[Records from a dataset]
· · · ·

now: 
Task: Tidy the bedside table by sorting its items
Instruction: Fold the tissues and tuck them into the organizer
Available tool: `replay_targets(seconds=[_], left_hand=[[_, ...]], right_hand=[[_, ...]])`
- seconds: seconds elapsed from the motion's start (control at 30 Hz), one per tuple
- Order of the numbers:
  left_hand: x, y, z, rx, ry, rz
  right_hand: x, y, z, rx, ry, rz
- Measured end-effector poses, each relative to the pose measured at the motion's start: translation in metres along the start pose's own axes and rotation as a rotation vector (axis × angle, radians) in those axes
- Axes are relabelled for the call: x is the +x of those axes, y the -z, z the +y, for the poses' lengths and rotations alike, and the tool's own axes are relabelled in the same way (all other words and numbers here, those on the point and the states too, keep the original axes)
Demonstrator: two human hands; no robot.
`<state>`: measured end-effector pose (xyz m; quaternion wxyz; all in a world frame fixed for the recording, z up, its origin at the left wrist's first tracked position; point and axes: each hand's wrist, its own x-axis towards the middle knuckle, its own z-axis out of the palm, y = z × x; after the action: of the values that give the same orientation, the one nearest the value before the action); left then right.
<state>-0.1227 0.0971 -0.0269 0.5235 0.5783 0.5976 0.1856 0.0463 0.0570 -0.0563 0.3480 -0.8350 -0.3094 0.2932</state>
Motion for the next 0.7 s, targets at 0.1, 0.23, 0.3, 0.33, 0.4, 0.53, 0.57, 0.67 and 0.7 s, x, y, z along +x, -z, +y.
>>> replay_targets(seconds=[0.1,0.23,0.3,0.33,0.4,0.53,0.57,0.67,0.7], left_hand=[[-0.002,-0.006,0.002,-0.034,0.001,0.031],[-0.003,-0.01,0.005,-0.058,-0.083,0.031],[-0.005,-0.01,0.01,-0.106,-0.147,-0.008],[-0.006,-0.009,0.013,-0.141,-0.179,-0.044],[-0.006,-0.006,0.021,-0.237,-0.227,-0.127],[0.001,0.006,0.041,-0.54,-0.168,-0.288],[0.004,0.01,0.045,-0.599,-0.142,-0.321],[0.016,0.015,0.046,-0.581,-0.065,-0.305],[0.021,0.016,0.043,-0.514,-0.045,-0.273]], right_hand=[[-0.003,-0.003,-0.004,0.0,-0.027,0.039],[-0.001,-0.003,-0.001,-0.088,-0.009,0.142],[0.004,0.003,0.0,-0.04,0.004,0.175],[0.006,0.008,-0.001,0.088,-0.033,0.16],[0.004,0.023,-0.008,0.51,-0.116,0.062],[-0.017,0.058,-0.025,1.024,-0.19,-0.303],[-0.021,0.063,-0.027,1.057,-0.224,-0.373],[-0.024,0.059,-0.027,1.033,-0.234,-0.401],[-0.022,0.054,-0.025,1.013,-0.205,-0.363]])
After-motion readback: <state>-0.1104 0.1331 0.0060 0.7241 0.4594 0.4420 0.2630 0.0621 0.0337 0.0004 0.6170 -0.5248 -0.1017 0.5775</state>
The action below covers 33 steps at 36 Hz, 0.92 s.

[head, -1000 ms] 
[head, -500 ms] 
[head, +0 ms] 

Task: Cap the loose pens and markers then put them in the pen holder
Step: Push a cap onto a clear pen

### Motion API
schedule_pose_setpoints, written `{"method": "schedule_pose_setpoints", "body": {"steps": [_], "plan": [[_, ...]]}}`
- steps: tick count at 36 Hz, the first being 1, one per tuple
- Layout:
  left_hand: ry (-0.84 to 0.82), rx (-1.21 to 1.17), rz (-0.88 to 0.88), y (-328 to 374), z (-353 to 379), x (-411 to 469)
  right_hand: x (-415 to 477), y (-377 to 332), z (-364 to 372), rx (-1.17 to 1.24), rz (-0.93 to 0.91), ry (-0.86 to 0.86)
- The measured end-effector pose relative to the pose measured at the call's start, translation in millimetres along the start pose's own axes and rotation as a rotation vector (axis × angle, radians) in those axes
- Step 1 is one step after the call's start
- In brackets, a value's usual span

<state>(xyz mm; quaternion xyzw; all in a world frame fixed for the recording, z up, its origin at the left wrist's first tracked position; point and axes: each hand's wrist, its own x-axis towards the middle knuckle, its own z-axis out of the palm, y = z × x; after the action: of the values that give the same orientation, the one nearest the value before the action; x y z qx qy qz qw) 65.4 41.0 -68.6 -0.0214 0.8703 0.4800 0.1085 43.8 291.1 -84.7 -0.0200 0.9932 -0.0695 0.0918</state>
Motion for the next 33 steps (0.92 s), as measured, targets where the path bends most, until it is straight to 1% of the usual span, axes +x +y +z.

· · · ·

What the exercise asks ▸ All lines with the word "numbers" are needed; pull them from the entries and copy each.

Solved problem ▸
- Order of the numbers:
- Axes are relabelled for the call: x is the +x of those axes, y the -z, z the +y, for the poses' lengths and rotations alike, and the tool's own axes are relabelled in the same way (all other words and numbers here, those on the point and the states too, keep the original axes)

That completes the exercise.